Not that the world would miss Hobart Rosencranz; not in the slightest. He had bought every depravity known to humans—an extensive dataset compiled over the eons of their history—until at last the combination of greed, lust, and consumption did him in. The Ghrzk had promised him what he had wanted most—to continue his life unabated by the nuisance of Death.

Beyond the curtain, the Ghrzk had told Hobart, is life everlasting. Without the putrefaction of the flesh. Like many stupid humans who think they can avoid the laws of the universe, Hobart handed himself over to the Ghrzk, expecting an eternity of sex, drugs, alcohol, and endless food. All without consequence, of course.

Eat to your heart’s desire! the Ghrzk had breathed warmly into Rosencranz’s dying brain inside the enormous hulk of his decaying body. He had many years prior removed all the interior doors in the house and expanded the doorways to accommodate his every increasing bulk. His younger sister Edith could wheel him out onto the patio through a set of very large, very elegant double doors, but he otherwise did not leave the house.

After his death, the family either had to cut a hole in the house somewhere to remove his dead carcass, or to remove him in pieces.
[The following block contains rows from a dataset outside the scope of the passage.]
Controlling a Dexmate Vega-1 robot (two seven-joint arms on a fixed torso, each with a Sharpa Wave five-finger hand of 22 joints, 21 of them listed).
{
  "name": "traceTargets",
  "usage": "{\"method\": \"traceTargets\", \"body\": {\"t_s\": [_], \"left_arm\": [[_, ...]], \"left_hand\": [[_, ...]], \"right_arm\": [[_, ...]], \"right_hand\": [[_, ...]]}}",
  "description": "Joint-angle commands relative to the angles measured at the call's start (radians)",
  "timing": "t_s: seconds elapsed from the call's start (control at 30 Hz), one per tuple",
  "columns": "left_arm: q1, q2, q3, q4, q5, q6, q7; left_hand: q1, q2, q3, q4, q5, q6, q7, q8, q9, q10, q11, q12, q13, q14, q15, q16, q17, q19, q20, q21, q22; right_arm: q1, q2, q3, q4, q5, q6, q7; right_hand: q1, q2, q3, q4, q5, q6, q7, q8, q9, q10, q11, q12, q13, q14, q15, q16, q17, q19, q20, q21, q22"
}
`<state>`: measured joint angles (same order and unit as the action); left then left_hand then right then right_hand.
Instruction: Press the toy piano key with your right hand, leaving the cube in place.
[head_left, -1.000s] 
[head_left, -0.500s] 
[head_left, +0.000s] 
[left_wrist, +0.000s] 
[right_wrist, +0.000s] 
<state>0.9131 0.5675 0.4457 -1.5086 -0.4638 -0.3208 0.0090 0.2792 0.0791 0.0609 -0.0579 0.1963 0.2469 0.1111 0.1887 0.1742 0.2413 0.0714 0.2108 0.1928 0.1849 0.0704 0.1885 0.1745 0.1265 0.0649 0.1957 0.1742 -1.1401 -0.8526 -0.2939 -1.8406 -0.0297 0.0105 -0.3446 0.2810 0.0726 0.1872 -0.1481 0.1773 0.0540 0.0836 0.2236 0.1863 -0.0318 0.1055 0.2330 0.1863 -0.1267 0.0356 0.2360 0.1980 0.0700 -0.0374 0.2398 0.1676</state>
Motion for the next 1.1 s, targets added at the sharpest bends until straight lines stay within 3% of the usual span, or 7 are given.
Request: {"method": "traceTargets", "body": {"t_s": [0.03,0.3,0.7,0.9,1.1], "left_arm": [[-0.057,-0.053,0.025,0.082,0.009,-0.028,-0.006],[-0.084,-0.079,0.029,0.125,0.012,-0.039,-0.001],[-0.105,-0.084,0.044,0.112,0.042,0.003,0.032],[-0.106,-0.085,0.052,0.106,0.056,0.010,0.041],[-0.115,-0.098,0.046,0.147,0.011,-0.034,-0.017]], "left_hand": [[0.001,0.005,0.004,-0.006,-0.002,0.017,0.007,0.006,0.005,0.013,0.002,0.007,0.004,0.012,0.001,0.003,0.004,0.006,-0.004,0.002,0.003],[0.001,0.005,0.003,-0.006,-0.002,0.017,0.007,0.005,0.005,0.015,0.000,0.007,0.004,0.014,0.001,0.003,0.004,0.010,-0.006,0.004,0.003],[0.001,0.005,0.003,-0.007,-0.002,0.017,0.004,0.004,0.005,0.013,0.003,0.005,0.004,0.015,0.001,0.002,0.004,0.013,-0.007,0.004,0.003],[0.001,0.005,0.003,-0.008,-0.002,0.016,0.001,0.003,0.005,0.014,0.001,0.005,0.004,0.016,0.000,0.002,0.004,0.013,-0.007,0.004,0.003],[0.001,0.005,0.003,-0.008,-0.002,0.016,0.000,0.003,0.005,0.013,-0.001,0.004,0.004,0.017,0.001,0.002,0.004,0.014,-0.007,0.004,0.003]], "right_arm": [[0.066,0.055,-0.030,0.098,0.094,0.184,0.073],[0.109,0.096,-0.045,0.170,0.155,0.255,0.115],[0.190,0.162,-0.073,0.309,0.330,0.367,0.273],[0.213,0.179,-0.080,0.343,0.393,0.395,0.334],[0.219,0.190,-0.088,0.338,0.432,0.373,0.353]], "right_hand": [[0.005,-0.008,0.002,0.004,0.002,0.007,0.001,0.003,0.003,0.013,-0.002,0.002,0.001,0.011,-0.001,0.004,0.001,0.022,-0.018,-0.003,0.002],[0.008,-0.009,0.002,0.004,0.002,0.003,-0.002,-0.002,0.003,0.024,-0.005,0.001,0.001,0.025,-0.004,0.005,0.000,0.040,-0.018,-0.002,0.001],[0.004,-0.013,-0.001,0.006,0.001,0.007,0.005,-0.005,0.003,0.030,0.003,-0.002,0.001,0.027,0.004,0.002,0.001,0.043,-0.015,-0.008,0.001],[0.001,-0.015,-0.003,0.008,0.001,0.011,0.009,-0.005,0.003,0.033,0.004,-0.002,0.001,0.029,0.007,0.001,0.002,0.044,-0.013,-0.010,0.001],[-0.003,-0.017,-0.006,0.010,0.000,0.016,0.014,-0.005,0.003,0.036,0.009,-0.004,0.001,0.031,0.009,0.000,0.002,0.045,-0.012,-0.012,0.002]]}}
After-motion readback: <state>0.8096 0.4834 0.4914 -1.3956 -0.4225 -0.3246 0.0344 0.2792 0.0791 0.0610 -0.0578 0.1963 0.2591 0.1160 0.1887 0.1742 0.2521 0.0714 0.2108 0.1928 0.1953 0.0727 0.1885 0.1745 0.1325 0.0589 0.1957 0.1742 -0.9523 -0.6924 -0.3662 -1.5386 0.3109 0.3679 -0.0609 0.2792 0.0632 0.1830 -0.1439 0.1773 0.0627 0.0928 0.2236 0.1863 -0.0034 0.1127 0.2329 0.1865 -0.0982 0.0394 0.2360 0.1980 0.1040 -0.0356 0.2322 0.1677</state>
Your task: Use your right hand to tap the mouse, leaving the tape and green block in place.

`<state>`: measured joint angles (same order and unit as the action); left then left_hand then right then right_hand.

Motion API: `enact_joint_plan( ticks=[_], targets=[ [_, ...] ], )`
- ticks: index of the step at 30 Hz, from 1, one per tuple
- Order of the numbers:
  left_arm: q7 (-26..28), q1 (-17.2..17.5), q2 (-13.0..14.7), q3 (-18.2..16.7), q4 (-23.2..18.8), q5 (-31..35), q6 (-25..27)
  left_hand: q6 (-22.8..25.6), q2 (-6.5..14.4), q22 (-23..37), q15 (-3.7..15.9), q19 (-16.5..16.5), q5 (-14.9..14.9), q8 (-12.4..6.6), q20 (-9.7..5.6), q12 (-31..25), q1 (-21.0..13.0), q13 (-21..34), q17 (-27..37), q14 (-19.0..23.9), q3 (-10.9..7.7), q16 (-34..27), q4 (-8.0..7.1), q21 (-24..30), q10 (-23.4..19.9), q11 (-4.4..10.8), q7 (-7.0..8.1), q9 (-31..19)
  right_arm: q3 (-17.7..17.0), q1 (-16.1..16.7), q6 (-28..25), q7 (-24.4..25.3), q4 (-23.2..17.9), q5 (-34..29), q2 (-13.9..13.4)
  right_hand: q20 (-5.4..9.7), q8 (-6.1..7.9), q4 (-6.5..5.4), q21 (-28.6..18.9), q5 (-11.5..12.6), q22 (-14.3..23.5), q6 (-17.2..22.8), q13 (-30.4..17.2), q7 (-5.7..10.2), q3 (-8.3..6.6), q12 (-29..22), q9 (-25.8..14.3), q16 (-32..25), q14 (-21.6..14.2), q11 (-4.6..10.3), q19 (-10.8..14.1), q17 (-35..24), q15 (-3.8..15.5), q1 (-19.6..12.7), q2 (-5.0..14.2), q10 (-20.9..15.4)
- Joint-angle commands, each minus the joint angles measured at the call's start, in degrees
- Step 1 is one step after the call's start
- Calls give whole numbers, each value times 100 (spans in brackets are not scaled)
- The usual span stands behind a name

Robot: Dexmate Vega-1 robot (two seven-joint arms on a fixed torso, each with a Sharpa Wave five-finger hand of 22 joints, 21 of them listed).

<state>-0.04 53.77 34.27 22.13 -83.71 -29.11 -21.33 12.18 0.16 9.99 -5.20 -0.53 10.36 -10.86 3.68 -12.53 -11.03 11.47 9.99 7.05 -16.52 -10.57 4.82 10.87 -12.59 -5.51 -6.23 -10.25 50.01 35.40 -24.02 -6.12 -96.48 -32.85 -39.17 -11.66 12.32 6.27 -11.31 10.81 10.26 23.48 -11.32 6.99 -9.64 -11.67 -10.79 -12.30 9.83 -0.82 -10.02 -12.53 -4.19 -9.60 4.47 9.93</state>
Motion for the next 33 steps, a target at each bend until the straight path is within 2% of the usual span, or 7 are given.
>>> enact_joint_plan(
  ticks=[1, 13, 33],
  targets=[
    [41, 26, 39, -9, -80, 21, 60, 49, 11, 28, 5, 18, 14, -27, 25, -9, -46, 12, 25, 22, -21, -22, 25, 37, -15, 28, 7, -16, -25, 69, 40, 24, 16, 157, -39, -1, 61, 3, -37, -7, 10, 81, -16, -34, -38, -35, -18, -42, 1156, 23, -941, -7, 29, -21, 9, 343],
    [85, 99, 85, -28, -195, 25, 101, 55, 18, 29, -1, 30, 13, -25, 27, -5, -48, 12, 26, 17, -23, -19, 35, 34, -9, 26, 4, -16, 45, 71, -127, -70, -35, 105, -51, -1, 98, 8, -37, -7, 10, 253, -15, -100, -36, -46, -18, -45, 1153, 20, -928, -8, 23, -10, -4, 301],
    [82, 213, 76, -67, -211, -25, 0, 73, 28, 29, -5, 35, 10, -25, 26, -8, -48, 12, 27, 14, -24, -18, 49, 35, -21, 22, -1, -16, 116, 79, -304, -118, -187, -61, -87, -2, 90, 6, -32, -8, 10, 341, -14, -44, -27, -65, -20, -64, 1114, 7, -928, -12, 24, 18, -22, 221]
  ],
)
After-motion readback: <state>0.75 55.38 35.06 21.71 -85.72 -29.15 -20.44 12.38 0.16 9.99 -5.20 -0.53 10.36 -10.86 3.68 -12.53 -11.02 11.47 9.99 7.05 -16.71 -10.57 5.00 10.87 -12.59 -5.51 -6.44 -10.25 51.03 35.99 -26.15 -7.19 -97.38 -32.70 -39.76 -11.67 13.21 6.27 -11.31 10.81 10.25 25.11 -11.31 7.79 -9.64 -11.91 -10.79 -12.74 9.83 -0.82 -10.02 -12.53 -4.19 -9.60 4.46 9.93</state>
Without hesitation, Edith had chosen the latter, and had him cremated as well—though that had been expressly against his wishes. He had been promised eternal life, in the body. Edith had ruined it all.

He had also been opposed to her turning his party palace into an asylum, but she had not cared a twit for that either. And he could not very well stop her, not being able to get out of bed in those later years. 

Edith had other plans for the house, too. Unwed mothers—whose wealthy families would be willing to pay scandalous fortunes to keep their daughter’s indiscretions secret. Doubling dealing was part of Edith’s business plan: There were somewhat fewer wealthy couples unable to conceive a child of their own. Rosencranz had a service for that: a forged birth certificate showing them as the true and biological parents. While the shamed mother was told her baby was dead.

It was a boon for Hobart. He could not have made the deal with the Ghrzk without suppling it with new souls.

Fortunately for Charlotte, Edith had hired a Patua’ cook to prepare the meals for the residents of Rosencranz—which in the later years were the very old in varying stages of dementia, but without physical ailments that required extensive health care intervention. Their souls had also fled their bodies, so were of no interest to the Ghrzk

Except for Charlotte. She was still in her body. That is why Great Aunt Lizzie had wrapped her in the Graying….where no one, especially the Ghrzk, could ever find her. Charlotte would be safe and hidden—until someone awakened her. Which might never happen in this life, but just in case.